El 8 de marzo, el periódico Girardota Crítica repartió más de 2000 ejemplares, de su primera puesta en escena en formato prensa, en todo el comercio local, según la orientación del director y otros colaboradores, pues el objeto principal consistía en mostrar los candidatos a la alcaldía del municipio, sus hojas de vida y algunas de sus propuestas, además de artículos de opinión e informativos.

Al terminar la distribución, a uno de los jóvenes que estaba en el proceso de entrega le pareció positivo dejar algunos ejemplares en la entrada de la alcaldía, dado el grado de circulación de ciudadanos que entran y salen de allí y también, como él expresa: «en la entrada a la alcaldía se ponen distintos periódicos e información general sin que traiga consigo ningún problema».

Para sorpresa del medio de comunicación, la directora de comunicaciones no permitió que se distribuyera ni un solo periódico, los decomisó y se los llevó de la entrada sin ninguna justificación. ¿Es política del alcalde perseguir la prensa local que promueve la cultura ciudadana y la cultura política?, ¿perseguir un medio ciudadano que se hace con escasos recursos y que solo promueve valores sociales y reflexiones?

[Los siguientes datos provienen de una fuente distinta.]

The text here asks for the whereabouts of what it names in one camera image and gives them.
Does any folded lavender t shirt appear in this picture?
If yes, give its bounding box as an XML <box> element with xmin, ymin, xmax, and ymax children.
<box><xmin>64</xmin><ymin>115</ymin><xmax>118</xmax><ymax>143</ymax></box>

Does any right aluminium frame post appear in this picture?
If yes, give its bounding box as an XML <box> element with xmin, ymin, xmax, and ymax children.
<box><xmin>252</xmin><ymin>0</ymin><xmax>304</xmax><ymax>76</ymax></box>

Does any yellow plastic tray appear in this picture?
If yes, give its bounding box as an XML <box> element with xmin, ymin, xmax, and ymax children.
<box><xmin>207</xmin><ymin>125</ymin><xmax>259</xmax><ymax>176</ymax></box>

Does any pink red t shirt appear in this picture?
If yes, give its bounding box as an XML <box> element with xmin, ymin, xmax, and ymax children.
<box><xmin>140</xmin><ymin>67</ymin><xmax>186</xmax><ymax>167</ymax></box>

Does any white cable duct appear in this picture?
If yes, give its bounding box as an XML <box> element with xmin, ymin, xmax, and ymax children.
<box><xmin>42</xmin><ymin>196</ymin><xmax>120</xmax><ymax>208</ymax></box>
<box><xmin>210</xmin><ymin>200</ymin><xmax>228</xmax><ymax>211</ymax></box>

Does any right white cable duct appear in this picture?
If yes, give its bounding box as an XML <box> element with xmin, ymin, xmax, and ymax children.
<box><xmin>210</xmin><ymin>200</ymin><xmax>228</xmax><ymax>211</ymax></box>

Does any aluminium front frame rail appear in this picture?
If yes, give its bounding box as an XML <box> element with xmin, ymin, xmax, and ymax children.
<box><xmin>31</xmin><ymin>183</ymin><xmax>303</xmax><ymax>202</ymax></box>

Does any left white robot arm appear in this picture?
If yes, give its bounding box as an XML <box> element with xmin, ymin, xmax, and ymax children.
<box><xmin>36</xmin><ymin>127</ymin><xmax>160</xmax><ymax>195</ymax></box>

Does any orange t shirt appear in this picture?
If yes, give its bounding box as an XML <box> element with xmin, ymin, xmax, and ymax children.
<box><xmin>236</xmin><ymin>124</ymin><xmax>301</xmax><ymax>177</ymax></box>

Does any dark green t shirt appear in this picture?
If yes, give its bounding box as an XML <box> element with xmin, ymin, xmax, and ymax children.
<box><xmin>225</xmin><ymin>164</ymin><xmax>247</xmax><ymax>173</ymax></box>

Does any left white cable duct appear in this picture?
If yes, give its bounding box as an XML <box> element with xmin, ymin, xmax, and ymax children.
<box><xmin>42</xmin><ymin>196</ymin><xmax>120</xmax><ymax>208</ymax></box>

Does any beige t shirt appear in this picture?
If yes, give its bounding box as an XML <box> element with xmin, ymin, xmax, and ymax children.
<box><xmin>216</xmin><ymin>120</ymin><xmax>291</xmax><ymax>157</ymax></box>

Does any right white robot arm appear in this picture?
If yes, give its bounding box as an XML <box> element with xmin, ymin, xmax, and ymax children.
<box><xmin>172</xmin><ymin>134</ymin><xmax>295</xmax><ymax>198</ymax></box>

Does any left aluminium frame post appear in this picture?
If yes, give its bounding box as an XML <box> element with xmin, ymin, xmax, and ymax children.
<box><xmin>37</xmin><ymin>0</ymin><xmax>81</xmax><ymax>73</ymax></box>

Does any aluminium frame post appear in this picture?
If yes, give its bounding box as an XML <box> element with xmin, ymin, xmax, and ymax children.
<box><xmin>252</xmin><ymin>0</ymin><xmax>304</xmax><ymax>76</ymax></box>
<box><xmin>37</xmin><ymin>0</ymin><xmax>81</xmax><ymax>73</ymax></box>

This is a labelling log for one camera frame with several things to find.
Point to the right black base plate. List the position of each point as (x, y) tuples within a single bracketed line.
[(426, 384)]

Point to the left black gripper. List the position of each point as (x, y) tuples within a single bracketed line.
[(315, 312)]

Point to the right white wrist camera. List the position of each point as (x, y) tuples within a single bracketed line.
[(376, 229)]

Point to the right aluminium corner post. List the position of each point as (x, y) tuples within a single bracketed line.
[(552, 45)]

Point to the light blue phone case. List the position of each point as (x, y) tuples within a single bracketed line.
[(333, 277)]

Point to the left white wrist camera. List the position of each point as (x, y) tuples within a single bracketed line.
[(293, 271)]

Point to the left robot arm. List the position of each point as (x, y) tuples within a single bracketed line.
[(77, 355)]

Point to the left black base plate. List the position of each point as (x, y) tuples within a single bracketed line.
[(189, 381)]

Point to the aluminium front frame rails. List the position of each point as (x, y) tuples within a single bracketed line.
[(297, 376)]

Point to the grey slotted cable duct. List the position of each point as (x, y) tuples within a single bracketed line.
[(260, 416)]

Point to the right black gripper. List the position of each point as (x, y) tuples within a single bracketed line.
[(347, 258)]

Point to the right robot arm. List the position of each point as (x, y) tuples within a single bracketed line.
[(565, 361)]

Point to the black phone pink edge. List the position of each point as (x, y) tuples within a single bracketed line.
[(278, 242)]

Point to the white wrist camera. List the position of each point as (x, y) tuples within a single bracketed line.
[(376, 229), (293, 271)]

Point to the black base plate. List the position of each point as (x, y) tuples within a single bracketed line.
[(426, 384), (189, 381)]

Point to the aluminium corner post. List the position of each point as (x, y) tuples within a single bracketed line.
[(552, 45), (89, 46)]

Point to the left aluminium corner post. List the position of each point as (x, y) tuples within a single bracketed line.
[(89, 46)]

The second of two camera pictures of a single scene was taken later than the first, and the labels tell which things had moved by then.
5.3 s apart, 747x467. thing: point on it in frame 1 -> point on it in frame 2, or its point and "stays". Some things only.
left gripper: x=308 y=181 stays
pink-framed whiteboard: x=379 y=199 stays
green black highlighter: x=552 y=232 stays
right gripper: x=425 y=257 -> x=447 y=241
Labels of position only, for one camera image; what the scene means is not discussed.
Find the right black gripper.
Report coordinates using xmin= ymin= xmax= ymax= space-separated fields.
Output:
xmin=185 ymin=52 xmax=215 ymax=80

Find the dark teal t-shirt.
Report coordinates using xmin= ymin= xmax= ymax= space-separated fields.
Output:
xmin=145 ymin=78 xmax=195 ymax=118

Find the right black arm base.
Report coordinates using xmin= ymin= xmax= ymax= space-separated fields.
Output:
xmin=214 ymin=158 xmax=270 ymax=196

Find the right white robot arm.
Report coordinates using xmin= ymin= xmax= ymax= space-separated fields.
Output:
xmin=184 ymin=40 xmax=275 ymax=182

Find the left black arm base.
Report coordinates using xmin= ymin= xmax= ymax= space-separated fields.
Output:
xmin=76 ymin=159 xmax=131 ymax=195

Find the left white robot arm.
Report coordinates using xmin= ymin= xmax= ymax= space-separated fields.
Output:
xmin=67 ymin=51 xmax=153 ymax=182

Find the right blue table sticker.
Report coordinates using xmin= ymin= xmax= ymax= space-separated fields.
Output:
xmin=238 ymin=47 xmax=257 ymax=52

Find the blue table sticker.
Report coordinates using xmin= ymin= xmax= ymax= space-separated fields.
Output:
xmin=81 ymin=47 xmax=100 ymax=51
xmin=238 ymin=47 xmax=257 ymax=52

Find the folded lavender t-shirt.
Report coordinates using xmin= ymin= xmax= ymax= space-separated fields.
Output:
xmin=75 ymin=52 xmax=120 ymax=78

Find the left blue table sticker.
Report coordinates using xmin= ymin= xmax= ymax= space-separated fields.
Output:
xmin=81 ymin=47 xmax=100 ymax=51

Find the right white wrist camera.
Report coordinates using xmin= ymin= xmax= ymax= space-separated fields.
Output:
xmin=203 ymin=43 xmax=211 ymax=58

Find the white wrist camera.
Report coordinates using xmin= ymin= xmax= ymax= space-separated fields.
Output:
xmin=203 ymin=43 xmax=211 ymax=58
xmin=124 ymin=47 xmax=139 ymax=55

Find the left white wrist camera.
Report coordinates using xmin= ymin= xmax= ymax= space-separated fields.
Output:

La alcaldía vulneró varios derechos en esta acción, discriminó a Girardota Crítica al impedirle dejar sus periódicos como lo hace con otros medios de comunicación, por ejemplo, El Mundo y Girardota al Día; coartó la libertad de prensa, el derecho a la igualdad y la no discriminación; y vulneraron el derecho al debido proceso.

La ONG Corpades y la Agencia de Prensa Análisis Urbano solicita a la Personería Municipal para que investigue y exija una disculpa pública por parte de la Alcaldía y una garantía de no repetición, pues perseguir la prensa es atentar contra el Estado social de derecho.